What got him started on that path was the album “A Game For All Who Know” by totally unknown early seventies act Ithaca. He was the first collector to own that album and by inadvertently causing it to become one of the more sought-after private press LPs, it changed his life.

Behind Ithaca were Peter Howell and John Ferdinando. They had also made a few other 50 to 99 copy releases under various names that now became objects for collector frenzy. David Wells has previously only reissued one of those LPs on his Tenth Planet label, whereas the other (legit) reissues have been done by Acme. So it is great to see David now overseeing the full reissue on a 5 CD H&F Recordings Box Set on the Grapefruit label.

Needless to say, I have all the previous reissues, but if you don’t, now is the time to get involved.

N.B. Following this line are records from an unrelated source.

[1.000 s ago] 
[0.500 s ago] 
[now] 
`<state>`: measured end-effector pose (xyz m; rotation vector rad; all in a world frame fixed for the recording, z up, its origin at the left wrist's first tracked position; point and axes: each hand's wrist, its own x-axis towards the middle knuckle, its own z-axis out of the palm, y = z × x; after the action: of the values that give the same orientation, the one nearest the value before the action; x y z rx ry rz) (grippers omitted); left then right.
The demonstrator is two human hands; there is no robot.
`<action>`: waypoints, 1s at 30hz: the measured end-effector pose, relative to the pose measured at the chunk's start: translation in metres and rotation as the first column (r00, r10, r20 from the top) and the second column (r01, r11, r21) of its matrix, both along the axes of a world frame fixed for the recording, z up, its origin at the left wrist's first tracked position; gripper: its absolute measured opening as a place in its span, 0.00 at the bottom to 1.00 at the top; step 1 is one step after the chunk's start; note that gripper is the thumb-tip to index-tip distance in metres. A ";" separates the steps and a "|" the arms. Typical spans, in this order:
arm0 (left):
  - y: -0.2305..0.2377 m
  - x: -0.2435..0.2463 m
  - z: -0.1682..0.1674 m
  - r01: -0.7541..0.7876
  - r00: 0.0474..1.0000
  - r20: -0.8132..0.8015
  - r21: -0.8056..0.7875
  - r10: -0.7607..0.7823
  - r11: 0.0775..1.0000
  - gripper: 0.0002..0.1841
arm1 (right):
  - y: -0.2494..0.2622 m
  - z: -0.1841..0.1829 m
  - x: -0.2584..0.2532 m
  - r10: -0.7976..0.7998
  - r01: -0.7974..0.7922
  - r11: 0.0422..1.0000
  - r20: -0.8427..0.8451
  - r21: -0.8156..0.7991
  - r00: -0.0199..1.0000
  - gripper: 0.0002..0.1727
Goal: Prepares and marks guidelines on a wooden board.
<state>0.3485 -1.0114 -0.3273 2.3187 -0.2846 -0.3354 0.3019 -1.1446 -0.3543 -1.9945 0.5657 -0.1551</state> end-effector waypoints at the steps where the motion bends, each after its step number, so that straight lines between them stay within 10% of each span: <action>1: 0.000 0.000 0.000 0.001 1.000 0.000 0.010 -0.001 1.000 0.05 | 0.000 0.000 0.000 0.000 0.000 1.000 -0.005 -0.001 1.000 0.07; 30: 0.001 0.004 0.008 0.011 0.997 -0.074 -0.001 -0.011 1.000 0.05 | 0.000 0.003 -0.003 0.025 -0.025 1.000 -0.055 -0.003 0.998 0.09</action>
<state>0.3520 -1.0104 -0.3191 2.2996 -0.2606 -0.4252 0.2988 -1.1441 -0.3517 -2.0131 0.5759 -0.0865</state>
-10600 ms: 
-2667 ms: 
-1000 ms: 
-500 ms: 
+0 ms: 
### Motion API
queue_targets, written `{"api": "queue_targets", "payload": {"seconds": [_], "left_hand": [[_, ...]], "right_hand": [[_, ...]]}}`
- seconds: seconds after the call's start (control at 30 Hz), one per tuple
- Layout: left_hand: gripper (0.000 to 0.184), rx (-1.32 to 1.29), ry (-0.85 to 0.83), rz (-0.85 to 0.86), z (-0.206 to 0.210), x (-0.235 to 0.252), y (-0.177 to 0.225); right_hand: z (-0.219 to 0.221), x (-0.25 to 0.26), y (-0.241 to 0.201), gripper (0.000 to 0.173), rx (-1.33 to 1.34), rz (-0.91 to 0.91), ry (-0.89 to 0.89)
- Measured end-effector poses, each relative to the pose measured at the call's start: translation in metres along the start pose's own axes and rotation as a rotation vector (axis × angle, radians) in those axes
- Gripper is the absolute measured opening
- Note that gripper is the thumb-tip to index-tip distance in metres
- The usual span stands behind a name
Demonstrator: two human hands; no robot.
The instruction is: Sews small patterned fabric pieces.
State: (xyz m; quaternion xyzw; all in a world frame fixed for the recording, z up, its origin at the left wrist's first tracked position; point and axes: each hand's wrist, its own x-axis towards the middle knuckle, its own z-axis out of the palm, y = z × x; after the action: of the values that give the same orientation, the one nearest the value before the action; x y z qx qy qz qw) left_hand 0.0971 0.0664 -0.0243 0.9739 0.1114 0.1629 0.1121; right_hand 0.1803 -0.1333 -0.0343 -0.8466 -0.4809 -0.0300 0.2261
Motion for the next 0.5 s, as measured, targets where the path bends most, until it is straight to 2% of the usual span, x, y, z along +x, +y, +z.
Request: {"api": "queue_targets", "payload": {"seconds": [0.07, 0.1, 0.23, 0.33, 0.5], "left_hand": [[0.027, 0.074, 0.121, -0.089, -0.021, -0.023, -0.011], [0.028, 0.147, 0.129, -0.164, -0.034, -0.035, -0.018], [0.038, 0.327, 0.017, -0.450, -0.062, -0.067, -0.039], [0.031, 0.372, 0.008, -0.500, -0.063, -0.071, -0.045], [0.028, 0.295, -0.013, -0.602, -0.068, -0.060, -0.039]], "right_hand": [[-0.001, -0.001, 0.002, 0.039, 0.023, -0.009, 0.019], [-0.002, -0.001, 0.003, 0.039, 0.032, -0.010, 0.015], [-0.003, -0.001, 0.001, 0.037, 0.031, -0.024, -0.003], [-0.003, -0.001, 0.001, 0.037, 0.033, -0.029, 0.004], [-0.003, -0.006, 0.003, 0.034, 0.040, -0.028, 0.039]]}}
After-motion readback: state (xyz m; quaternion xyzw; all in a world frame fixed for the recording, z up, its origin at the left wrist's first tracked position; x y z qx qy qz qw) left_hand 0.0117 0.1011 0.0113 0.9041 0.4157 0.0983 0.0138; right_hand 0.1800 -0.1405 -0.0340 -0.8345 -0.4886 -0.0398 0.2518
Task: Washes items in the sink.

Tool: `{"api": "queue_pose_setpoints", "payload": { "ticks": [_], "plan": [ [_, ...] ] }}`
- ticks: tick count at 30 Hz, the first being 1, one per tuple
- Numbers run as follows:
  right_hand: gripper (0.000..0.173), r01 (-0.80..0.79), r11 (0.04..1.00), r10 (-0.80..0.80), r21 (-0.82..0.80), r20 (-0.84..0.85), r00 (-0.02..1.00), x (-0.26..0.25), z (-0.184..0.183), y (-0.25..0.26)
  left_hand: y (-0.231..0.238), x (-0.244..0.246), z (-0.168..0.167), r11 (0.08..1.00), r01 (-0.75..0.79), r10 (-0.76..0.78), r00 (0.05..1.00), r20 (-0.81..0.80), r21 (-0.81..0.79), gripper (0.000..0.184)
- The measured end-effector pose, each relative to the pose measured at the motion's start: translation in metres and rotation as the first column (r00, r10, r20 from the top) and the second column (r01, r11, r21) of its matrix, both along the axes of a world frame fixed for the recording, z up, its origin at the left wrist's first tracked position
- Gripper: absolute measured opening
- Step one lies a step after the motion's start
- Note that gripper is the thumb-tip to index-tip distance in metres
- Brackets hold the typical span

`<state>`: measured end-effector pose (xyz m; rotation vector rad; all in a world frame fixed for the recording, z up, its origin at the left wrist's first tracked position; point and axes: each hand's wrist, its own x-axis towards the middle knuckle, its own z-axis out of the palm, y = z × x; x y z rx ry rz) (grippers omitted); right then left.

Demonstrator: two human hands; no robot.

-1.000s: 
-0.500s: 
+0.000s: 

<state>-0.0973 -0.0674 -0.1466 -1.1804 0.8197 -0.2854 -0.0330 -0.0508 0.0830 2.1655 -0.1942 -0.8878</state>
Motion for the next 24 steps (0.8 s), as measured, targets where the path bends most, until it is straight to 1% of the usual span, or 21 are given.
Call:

As it happens, these cheaply made and inconspicuous recordings may just possess the power to change your life too.

Don’t get me wrong, much of the music here is not very groundbreaking; it might even be called inconsequential to some extent. The sound is not good, the instrumentation is basic and production is next to non-existent.

The point with these recordings is that the word “pastoral” could have been invented just to describe them. They come from an era that many musicians copy heavily today. Yet, nothing sounds like them.

In fact, the Howell and Ferdinando recordings could not be made today. Their combination of amateurism, wistfulness, and simplistic recording techniques would feel contrived if they were emulated now. But here they are in all their naive glory, the real thing, made this way by necessity and not by choice.

These albums may sound hopelessly old, but they open a magical door to a world that is forever gone. They are slow and wasteful of time, just like that lazy Sunday morning you know deep in your heart you will never allow yourself anymore.